Prompt: Write out each line of the entries below that holds the word "things".

Input data:
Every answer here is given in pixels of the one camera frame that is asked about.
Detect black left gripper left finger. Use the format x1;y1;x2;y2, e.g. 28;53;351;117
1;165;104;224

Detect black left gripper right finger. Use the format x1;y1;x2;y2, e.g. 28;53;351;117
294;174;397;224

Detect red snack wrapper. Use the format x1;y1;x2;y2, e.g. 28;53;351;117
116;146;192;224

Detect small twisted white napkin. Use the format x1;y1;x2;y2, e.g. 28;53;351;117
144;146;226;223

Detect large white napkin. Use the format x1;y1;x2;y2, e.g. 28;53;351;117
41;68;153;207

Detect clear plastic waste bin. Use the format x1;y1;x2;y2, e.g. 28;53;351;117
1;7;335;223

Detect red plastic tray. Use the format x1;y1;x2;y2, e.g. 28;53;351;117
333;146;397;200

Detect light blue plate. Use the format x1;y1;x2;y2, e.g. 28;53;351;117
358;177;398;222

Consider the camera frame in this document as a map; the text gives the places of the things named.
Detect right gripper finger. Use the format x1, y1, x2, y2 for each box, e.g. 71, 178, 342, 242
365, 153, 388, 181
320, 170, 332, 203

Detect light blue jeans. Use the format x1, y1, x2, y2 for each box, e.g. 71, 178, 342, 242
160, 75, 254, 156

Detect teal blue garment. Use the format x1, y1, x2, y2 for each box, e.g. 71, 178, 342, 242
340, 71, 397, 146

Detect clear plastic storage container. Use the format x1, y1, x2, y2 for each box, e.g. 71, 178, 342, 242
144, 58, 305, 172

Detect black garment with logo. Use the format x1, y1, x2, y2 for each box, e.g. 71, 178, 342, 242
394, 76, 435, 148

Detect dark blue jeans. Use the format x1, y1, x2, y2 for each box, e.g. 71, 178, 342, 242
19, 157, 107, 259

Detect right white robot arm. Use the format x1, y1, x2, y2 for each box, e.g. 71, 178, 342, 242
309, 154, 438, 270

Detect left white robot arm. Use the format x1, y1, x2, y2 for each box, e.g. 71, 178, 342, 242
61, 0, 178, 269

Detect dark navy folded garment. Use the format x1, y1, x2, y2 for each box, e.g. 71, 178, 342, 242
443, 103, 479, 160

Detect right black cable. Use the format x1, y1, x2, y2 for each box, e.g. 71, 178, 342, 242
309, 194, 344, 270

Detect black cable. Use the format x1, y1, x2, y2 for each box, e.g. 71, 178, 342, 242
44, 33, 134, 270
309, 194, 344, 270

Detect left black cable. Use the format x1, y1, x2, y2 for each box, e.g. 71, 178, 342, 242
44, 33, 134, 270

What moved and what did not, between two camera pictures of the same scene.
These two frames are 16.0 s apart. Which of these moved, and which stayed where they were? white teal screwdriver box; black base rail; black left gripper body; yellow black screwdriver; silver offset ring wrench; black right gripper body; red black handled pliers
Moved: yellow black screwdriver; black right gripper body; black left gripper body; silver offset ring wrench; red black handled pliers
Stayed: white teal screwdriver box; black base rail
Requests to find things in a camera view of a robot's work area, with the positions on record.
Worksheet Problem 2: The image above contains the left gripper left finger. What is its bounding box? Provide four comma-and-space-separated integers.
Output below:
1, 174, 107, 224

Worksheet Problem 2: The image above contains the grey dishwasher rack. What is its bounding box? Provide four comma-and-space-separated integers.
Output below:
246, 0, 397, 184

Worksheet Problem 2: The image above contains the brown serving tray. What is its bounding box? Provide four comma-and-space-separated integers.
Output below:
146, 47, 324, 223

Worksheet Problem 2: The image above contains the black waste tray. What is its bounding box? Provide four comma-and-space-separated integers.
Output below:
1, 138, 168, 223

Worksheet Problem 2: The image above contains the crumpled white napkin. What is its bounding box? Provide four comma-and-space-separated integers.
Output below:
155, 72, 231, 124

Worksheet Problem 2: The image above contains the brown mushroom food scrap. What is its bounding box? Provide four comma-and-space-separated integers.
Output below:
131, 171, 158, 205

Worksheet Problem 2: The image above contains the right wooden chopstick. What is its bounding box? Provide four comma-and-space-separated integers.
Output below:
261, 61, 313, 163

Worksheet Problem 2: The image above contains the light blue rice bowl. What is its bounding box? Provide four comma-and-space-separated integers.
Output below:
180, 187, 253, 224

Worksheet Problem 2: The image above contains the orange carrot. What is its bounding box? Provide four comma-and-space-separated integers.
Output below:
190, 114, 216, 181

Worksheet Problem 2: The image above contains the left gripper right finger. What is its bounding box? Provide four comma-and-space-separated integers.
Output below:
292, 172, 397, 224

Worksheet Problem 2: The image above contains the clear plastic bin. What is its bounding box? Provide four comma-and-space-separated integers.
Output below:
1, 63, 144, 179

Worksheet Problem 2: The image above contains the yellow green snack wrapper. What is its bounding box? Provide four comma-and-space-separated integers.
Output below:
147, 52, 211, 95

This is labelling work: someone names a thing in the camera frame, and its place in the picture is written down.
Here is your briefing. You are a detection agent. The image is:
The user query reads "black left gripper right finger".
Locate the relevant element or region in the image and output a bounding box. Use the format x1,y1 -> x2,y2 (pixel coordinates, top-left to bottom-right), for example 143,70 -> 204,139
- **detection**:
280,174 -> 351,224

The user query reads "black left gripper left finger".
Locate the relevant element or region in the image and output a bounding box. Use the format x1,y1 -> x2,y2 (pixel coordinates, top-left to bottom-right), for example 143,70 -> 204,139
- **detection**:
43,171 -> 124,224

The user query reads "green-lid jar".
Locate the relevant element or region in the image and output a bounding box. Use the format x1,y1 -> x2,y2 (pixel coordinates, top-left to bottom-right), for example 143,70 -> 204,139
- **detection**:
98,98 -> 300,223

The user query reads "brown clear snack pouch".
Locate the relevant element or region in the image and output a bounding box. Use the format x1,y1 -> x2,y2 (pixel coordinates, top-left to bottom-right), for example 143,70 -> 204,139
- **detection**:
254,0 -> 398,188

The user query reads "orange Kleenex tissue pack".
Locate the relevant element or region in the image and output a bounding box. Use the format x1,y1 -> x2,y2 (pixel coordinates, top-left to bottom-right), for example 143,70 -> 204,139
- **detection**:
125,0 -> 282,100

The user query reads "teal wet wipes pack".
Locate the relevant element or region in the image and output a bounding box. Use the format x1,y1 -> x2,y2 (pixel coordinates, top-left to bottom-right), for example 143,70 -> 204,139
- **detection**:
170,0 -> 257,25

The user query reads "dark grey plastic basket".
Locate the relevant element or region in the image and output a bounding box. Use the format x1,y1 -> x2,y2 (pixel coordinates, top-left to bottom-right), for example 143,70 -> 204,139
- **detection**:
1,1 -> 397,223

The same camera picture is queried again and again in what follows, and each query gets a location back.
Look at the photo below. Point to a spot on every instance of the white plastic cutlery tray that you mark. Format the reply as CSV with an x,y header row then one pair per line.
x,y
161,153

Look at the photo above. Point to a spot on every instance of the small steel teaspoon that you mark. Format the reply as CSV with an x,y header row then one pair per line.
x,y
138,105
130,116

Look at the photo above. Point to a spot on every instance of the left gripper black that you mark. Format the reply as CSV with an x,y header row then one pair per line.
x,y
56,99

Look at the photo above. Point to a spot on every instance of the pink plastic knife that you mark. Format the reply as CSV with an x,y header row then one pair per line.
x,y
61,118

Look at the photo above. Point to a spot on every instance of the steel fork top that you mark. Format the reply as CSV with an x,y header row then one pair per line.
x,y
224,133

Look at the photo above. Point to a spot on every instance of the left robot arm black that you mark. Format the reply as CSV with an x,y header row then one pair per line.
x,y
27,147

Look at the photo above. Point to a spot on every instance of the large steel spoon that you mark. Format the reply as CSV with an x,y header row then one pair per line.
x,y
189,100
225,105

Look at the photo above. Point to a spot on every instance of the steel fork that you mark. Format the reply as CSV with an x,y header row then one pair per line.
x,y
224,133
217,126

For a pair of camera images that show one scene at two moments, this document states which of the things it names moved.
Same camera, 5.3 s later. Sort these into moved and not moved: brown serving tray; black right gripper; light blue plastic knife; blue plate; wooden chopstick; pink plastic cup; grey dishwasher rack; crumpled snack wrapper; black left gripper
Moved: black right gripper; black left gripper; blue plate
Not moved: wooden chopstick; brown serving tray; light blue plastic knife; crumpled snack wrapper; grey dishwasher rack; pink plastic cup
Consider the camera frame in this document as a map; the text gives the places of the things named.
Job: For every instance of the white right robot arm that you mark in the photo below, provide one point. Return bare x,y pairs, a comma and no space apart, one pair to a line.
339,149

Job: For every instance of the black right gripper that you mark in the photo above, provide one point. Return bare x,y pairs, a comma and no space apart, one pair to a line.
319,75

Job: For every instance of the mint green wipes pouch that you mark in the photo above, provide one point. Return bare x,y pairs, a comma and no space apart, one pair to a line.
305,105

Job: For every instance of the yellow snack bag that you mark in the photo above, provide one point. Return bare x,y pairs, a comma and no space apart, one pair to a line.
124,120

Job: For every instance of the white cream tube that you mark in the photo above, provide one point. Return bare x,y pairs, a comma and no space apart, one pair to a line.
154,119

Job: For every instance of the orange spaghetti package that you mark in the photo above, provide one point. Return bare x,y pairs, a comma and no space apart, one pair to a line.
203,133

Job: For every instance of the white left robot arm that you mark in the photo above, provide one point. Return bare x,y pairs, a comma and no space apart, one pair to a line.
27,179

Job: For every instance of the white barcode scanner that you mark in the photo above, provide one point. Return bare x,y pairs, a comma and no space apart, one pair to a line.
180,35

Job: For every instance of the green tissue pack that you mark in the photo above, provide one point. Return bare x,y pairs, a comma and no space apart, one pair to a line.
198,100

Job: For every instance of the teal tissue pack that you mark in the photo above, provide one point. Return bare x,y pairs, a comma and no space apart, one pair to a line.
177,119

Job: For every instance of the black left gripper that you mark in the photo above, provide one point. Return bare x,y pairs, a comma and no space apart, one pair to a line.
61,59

Response to this task:
Consider the camera frame in this document as a map; the text gives the places of the things named.
Requests to find things in a camera view of a robot's work area, with the positions on record.
For a pair of camera images that show one scene at two moments, this document states which of the things it names moved.
Consider the camera frame in this document as a map; the text gives the places of the things named.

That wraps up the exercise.